What to do:
Set out exactly every line of the entries below, starting at the line that holds "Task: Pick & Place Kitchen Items" and stopping after the line that holds "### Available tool".

START Provided data

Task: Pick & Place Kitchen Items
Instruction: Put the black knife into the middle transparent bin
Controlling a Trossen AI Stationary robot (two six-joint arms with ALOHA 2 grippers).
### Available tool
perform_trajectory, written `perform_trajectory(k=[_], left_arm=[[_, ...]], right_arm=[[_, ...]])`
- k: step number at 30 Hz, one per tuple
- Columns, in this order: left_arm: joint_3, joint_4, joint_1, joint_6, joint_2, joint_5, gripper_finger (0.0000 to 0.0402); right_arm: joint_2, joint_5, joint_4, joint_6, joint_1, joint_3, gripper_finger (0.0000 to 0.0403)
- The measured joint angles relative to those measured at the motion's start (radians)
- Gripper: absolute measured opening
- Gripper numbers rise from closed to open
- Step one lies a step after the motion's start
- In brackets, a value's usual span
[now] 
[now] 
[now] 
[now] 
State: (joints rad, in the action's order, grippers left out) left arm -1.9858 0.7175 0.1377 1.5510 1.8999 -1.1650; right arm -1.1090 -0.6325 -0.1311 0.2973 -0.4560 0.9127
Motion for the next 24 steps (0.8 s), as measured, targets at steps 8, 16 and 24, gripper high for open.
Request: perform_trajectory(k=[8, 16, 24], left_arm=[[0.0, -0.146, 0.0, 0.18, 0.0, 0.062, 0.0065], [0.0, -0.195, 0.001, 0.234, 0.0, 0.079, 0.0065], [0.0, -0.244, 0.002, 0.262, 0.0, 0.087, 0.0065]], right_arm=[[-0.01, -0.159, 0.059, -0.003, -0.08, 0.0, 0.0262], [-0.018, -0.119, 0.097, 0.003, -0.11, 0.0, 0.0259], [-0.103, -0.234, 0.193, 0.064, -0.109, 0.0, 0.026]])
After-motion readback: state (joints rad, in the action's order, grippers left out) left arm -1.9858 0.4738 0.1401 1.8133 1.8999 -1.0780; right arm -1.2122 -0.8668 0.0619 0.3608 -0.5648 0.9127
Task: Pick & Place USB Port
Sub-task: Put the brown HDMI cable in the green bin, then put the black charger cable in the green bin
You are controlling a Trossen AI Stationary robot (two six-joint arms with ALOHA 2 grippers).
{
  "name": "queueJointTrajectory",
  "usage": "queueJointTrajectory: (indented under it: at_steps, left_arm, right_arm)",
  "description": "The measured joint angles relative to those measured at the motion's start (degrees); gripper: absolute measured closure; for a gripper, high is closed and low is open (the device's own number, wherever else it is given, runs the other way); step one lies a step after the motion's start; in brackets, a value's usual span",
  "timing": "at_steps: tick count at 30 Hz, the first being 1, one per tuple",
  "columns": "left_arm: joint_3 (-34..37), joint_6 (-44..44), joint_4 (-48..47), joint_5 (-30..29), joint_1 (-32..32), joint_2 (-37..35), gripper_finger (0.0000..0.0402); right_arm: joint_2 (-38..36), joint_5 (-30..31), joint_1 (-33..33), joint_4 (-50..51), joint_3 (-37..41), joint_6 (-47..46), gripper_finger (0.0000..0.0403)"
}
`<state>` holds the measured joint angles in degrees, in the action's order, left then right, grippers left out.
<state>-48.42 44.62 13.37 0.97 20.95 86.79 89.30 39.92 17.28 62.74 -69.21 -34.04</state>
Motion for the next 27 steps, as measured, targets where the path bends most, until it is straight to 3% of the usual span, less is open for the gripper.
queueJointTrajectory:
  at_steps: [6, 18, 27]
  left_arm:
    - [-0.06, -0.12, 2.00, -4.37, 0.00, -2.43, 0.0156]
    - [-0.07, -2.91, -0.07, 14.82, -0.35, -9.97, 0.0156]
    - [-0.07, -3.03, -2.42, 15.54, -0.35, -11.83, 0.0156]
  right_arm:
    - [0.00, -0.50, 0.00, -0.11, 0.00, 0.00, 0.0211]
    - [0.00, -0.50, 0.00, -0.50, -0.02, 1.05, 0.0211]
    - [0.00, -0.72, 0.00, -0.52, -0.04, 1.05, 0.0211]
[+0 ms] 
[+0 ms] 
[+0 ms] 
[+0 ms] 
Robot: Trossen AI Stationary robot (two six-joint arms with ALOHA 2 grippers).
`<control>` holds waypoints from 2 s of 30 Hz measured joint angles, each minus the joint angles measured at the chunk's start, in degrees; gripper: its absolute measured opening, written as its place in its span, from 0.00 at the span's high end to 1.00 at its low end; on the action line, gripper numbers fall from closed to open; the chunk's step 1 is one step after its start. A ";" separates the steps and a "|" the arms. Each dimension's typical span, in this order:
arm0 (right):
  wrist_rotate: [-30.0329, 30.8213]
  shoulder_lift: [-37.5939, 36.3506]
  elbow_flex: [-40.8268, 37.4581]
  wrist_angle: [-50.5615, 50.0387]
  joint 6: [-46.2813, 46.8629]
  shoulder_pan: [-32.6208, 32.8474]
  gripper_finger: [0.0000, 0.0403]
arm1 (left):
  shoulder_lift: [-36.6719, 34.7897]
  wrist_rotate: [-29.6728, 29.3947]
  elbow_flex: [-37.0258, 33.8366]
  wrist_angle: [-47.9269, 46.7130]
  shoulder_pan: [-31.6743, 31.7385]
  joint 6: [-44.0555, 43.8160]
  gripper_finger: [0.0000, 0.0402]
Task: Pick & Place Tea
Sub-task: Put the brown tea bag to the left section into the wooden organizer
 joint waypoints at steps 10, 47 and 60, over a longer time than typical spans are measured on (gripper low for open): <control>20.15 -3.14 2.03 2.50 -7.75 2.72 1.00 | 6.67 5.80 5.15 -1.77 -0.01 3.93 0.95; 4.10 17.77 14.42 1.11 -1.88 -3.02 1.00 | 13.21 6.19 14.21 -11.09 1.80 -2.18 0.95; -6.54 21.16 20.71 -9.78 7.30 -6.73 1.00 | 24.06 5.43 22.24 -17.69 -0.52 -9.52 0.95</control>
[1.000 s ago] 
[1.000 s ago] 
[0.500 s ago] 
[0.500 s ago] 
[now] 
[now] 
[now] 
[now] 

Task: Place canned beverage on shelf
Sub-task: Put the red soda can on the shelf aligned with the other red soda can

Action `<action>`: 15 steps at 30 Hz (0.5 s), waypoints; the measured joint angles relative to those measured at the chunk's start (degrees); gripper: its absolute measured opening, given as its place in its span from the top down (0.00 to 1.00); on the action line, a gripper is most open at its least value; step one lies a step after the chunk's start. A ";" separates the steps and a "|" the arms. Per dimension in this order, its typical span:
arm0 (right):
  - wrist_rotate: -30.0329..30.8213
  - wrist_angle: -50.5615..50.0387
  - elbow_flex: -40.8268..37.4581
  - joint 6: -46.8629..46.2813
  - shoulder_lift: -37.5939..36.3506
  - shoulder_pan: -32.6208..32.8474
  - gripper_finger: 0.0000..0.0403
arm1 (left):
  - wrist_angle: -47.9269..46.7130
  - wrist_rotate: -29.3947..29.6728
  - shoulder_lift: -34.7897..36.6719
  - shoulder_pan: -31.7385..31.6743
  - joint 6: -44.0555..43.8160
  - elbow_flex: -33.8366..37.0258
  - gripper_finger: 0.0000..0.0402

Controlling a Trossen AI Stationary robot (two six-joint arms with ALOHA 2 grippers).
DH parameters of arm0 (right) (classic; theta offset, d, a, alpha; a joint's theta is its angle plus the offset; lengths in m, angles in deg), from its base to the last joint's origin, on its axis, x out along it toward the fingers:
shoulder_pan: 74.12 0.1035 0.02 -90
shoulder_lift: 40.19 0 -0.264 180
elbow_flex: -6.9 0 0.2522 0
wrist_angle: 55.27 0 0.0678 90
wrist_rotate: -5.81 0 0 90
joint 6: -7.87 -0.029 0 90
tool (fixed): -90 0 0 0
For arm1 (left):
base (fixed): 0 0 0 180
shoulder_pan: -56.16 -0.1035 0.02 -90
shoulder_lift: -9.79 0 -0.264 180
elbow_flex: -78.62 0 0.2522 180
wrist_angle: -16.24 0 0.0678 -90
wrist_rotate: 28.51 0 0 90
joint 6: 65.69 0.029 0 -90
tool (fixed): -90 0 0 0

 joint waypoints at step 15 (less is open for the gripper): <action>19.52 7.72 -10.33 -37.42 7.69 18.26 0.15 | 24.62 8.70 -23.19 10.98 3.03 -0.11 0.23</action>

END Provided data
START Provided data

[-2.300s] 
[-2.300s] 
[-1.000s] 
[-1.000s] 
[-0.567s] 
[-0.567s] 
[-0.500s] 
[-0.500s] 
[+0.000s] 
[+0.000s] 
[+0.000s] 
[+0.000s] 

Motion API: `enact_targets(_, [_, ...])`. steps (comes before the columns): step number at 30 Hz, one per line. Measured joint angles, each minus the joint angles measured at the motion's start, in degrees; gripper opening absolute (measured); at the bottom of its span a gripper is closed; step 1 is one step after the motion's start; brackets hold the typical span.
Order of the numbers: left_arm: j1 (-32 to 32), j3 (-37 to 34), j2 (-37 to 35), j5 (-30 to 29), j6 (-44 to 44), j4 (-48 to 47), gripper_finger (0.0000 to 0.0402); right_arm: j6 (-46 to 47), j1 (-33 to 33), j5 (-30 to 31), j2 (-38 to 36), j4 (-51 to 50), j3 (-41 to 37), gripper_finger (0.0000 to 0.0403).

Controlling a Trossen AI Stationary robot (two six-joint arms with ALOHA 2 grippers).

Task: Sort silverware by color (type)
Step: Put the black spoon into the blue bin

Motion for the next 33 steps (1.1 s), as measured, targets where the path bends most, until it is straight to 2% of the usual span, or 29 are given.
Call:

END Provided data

Output of the task:
Task: Pick & Place Kitchen Items
Instruction: Put the black knife into the middle transparent bin
Controlling a Trossen AI Stationary robot (two six-joint arms with ALOHA 2 grippers).
### Available tool

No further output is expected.